From a physics and chemistry standpoint, fire is an incredibly complicated phenomenon—so much so that 19th century physicist Michael Faraday built an entire series of six lectures around the flame of a single candle at the Royal Institution in 1848. Fuel, heat, and oxygen, combined under the right conditions, ignite into a sustained chemical reaction: fire. Add in factors like conduction, convection, radiation, and any number of environmental factors, and that fire can rapidly spread out of control.
Scientists have been trying to better delineate how wildfires spread for decades, and understanding the complicated fluid dynamics at work is key to those efforts. Rodman Linn, an atmospheric scientist at Los Alamos National Laboratory, does computational modeling of how fires interact with the surrounding atmosphere to predict how a given fire behaves. It’s a challenging phenomenon to model, since it involves the interaction of several different processes. Linn described the various factors that influence how a wildfire spreads in an article in the November issue of .
Most models currently in use are based on seminal work done back in 1972 by Richard Rothermel, an aeronautical engineer who developed the first quantitative tool for predicting the spread of wildfires. Every kind of fuel has an ignition point (also known as a flash point), a measure of how much energy is required to ignite that fuel. Rothermel’s model determined that ignition point, and then factored in wind speed, the slope of the ground, and other critical factors to calculate the rate of ignition required for a nascent wildfire to spread quickly.
But it’s a simplified model, akin to a fire spreading through a uniform field, whereas wildfires tend to spread through landscapes dotted with trees, shrubs, underbrush, and so forth. When the situation starts to deviate strongly from the basic underlying fire scenario—a wind-driven fire and homogenous fuels on a homogenous slope—the so-called BEHAVE model becomes less accurate. “The minute you get something that’s complex in terms of fuel structure, or the topography—or even worse if you have multiple fire lines—you’re adding complexity to the coupling between the fire and the atmosphere that was not present in the development of those early models,” Linn told Ars.

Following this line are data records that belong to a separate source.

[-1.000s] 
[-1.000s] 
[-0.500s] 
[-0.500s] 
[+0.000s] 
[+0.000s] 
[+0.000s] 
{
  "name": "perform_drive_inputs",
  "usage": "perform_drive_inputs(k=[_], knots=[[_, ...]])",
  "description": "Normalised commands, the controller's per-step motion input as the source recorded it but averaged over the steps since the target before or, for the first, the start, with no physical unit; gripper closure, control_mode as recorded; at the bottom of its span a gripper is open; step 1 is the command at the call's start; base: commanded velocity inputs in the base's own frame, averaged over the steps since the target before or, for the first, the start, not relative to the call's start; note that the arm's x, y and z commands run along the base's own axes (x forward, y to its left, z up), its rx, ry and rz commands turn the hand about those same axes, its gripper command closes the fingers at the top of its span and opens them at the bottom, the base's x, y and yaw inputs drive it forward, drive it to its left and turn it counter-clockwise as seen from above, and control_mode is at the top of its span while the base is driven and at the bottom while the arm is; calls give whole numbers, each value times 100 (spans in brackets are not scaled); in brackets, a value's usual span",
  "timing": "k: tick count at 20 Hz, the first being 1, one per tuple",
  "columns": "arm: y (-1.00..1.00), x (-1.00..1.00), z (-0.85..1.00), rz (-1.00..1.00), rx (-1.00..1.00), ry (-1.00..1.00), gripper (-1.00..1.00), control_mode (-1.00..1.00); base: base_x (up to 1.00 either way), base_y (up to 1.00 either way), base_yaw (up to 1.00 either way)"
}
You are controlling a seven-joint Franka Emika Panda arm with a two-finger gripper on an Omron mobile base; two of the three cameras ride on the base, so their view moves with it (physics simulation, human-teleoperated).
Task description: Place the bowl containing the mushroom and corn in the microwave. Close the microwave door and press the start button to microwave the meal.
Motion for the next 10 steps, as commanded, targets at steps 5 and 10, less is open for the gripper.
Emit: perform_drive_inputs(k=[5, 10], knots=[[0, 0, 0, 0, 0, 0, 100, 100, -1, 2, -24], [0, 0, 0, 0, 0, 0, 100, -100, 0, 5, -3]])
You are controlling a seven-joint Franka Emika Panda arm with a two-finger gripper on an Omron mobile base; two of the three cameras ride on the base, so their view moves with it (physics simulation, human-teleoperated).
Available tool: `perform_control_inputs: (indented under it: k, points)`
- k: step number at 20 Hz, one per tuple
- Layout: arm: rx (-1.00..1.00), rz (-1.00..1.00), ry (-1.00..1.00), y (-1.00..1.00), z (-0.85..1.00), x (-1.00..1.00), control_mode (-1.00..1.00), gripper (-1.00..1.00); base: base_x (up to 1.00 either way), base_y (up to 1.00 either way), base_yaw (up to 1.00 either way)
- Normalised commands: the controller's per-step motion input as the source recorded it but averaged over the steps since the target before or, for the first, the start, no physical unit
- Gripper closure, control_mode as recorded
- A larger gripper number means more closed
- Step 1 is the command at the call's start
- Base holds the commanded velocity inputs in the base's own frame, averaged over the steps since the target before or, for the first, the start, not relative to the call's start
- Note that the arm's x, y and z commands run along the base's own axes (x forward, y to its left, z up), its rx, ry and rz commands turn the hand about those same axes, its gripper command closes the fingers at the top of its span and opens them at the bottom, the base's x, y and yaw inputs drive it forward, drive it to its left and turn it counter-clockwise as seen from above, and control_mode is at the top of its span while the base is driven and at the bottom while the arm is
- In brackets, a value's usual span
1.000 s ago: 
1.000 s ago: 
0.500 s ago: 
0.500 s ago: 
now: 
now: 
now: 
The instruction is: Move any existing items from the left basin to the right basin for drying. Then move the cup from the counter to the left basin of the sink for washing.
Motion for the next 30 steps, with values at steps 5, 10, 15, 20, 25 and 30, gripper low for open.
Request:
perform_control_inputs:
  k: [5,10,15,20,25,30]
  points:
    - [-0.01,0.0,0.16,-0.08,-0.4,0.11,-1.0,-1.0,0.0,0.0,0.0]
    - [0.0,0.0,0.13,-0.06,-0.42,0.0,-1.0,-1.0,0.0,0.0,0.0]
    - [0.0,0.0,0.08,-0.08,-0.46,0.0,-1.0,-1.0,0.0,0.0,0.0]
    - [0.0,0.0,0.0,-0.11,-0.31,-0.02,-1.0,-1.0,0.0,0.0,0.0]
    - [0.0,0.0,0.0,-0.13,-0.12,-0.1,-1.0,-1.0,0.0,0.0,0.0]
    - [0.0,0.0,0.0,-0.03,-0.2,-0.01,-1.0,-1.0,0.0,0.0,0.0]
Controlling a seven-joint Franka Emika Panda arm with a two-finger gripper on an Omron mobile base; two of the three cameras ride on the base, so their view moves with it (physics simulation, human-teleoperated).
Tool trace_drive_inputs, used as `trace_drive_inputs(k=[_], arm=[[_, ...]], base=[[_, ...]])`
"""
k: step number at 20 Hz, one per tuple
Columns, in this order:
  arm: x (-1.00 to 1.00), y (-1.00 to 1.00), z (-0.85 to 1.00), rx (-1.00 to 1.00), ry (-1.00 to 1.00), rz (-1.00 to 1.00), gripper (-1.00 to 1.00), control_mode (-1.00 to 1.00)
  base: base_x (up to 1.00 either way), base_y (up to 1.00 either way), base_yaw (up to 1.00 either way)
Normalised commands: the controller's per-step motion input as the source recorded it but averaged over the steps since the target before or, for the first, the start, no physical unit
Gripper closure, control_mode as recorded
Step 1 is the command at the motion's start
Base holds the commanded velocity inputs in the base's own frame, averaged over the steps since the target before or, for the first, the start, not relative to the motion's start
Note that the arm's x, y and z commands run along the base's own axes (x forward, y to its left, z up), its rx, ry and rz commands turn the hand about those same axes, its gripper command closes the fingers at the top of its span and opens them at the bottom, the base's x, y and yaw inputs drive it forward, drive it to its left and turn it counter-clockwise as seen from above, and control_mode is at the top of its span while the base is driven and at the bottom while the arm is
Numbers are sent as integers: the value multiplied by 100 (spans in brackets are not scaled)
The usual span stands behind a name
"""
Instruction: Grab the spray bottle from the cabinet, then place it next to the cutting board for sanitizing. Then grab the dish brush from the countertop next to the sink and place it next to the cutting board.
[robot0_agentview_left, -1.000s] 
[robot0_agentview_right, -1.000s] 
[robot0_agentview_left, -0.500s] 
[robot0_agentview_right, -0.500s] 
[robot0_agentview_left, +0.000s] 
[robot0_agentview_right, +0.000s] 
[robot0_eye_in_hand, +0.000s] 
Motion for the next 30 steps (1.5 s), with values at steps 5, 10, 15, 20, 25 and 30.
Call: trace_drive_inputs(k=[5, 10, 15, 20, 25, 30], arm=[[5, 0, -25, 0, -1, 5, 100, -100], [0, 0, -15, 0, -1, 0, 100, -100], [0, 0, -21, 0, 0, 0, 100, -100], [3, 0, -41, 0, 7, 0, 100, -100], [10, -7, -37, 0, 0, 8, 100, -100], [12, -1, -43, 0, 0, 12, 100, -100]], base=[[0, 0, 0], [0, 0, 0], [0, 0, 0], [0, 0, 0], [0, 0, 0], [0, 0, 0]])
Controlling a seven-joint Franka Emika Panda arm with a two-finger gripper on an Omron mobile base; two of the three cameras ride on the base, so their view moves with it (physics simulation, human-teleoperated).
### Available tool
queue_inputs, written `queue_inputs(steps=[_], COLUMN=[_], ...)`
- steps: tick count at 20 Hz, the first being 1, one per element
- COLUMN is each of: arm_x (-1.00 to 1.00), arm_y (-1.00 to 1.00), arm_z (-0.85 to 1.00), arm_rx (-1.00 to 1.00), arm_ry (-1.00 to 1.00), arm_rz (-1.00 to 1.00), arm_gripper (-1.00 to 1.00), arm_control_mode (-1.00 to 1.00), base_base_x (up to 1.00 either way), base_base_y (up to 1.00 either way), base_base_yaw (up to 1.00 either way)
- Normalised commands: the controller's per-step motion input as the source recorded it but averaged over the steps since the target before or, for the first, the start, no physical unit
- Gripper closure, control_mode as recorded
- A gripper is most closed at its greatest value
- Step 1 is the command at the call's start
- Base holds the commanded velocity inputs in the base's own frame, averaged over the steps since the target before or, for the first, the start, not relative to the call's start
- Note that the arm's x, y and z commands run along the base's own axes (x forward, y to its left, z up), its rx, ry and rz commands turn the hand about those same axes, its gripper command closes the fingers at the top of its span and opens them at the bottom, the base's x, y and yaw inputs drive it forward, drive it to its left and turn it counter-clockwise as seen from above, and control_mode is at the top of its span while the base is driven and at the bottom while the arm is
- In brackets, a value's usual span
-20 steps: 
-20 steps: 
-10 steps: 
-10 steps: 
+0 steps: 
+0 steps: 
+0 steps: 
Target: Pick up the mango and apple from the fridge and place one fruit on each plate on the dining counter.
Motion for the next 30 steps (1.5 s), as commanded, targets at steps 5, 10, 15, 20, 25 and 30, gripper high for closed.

That’s why Linn’s research focuses on the dynamic feedback loop between the fire and its interaction the atmosphere, especially winds. “The interaction between rising air and ambient winds controls the rate at which surrounding vegetation heats up and whether it ignites,” he wrote. “The interaction thus determines how quickly a fire spreads.”
According to Lin, something you won’t see in a more accurate model of a wildfire is a solid advancing wall of flame. “Convective cooling would prevent the wall of flame from spreading by radiation alone, and for convective heating to spread the fire, the wind would have to be strong enough to lean the flame to the point where it touches the unburned fuel,” he wrote. A more accurate depiction of what a wildfire looks like from the front would show several strong updrafts, creating towers of flame separated by gaps, or troughs. The updrafts carry heat up, and ambient wind is pushed through the troughs, heating up as it travels and possible igniting any available fuel in front of the fire.
The shape of the fireline can also influence how a fire spreads. There may be flanking fires trailing behind the fast-moving headfire, according to Linn, forming a horseshoe shape, which can determine how much wind reaches the headfire. If the horseshoe of flanking fires is narrow, more wind will be diverted to the flanks and the wind that actually reaches the headfire will be moving more slowly, resulting in a slower spread rate.
One common means of preventing the outbreak of devastating wildfires is prescribed burns, which can restore some balance to the ecosystem. Historically, fires have proven beneficial in terms of clearing out brush and other excessive fuels. But to perform prescribed burns effectively requires factoring in variable winds, the unique terrain, and vegetation patterns. “When firefighters place a new fire line downwind of a fire, they often hope that the indrafts will pull the so-called ‘counter fire’ toward the wildfire and remove fuel in front of it,” Linn wrote. “Unfortunately, the maneuver requires a good understanding of the wildfire’s indraft strength. Too weak an indraft could turn the counter fire into a second wildfire.”
There are regional differences, too. The way firefighters in the Southeast set prescribed burns might not work well in California. “The fuels are a little bit different, the topography can be more extreme,” Linn told Ars. “The humidity can be different.” And that requires a different approach to prescribed burns.
Linn and his LANL colleagues have drawn on the lessons they’ve learned to develop new computer programs for simulating the spread of wildfires, with an aim towards achieving better prevention and more effective firefighting strategies. For instance, FIRETEC specifically models a fire’s interactions with the atmosphere. The user just needs to feed in information about the landscape, ignition pattern, and ambient wind conditions, and the program will calculate how the fire is likely to evolve and spread through that landscape.
Linn . are now developing another software program called QUIC-FIRE, which will be able to operate on a laptop. It will incorporate such variables as weather, terrain, fuels, aerodynamics, combustion, turbulence, and heat transfer to help firefighters devise the best strategies for implementing prescribed burns.